(Source data)
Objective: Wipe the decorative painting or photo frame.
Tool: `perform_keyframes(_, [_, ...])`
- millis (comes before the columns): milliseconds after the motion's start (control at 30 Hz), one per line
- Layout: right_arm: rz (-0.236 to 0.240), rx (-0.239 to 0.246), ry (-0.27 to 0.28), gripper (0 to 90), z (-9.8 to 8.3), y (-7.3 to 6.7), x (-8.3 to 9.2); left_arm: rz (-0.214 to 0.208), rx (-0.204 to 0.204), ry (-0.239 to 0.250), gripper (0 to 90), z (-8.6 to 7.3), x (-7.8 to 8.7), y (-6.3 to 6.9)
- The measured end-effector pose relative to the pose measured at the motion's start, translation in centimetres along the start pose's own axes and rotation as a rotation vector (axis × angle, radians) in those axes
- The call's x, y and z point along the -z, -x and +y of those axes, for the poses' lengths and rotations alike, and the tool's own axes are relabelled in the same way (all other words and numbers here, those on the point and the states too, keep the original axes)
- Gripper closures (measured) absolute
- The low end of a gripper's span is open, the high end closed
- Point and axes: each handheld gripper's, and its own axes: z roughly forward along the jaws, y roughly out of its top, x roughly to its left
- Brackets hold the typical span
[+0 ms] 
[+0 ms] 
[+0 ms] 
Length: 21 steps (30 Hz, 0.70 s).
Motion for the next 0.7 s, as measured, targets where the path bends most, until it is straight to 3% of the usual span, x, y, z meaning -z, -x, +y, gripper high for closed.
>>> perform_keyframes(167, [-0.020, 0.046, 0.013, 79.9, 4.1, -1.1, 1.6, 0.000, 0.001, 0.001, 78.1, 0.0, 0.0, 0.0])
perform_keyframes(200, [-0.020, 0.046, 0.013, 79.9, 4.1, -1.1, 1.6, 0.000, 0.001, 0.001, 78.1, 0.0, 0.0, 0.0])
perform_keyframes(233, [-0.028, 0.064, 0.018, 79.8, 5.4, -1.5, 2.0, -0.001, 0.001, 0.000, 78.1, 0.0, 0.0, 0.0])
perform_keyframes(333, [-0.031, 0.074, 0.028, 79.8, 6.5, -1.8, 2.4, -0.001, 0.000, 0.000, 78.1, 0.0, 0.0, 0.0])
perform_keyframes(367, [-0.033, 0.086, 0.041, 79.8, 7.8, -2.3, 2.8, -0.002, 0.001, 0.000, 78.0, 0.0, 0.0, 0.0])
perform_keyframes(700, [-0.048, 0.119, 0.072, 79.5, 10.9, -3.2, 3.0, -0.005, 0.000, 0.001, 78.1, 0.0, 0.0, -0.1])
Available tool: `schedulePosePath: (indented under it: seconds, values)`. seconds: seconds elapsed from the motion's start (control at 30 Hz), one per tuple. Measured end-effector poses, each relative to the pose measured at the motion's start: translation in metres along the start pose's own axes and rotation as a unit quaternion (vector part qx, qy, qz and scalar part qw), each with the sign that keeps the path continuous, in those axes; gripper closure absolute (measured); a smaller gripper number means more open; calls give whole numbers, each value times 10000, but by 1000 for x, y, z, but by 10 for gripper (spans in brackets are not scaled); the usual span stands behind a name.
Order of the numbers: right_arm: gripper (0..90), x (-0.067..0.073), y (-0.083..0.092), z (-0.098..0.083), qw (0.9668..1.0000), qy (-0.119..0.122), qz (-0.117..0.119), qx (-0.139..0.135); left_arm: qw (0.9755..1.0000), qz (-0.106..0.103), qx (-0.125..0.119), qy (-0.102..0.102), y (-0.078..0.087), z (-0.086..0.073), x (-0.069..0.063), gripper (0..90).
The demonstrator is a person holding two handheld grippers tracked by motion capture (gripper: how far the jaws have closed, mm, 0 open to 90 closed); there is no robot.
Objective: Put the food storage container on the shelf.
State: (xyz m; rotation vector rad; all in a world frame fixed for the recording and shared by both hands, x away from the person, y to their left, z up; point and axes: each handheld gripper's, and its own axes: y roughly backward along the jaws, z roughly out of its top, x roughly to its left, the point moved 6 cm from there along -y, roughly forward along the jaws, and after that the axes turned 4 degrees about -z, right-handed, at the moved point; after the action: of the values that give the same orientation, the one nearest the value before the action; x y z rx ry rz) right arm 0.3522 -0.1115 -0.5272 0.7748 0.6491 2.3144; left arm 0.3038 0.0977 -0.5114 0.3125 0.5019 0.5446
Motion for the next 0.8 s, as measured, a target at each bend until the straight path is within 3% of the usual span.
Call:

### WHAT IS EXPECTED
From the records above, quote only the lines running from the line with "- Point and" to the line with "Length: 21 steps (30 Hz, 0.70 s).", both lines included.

### ANSWER SPACE
- Point and axes: each handheld gripper's, and its own axes: z roughly forward along the jaws, y roughly out of its top, x roughly to its left
- Brackets hold the typical span
[+0 ms] 
[+0 ms] 
[+0 ms] 
Length: 21 steps (30 Hz, 0.70 s).

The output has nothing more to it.